◆ **EXERCISE DETAILS**:
Reproduce the listing in full, pictures excluded.
▬▬▬▬▬▬▬▬▬▬
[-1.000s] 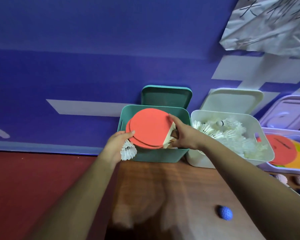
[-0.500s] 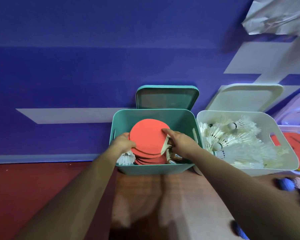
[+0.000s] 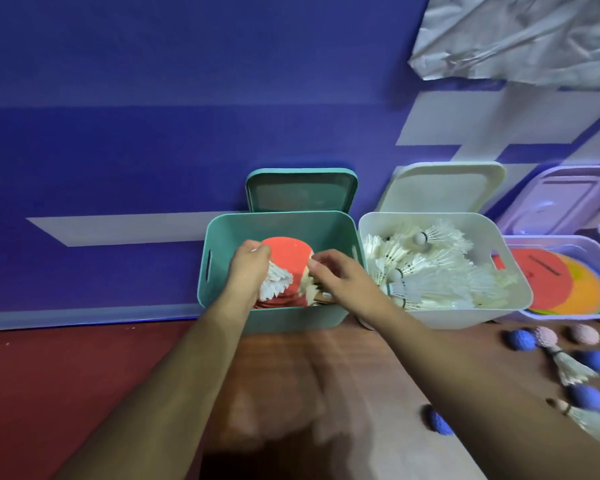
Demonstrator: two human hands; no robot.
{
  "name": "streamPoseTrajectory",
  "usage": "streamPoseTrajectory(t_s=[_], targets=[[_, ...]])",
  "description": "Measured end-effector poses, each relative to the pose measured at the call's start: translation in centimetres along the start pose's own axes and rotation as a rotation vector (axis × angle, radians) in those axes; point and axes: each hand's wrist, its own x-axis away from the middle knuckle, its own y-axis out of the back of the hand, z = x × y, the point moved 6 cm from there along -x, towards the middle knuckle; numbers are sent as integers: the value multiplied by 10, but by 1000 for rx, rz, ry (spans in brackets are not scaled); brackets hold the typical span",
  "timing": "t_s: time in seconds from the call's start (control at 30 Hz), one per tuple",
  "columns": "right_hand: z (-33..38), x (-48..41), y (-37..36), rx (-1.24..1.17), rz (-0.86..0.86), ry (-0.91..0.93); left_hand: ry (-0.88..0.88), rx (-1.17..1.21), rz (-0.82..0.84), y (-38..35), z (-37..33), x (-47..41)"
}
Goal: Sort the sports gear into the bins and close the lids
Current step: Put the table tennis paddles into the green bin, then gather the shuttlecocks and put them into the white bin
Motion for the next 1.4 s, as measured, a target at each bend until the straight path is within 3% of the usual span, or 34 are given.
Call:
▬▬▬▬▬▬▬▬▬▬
◆ **ANSWER SECTION**:
[-1.000s] 
[-0.500s] 
[+0.000s] 
Demonstrator: two human hands; no robot.
{
  "name": "streamPoseTrajectory",
  "usage": "streamPoseTrajectory(t_s=[_], targets=[[_, ...]])",
  "description": "Measured end-effector poses, each relative to the pose measured at the call's start: translation in centimetres along the start pose's own axes and rotation as a rotation vector (axis × angle, radians) in those axes; point and axes: each hand's wrist, its own x-axis away from the middle knuckle, its own y-axis out of the back of the hand, z = x × y, the point moved 6 cm from there along -x, towards the middle knuckle; numbers are sent as integers: the value multiplied by 10, but by 1000 for rx, rz, ry (spans in brackets are not scaled); brackets hold the typical span",
  "timing": "t_s: time in seconds from the call's start (control at 30 Hz), one per tuple",
  "columns": "right_hand: z (-33..38), x (-48..41), y (-37..36), rx (-1.24..1.17), rz (-0.86..0.86), ry (-0.91..0.93); left_hand: ry (-0.88..0.88), rx (-1.17..1.21), rz (-0.82..0.84), y (-38..35), z (-37..33), x (-47..41)"
}
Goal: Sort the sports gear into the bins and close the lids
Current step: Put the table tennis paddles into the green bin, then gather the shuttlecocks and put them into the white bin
Motion for the next 1.4 s, as measured, a target at each bend until the straight path is within 3% of the usual span, or 34 are given.
Call:

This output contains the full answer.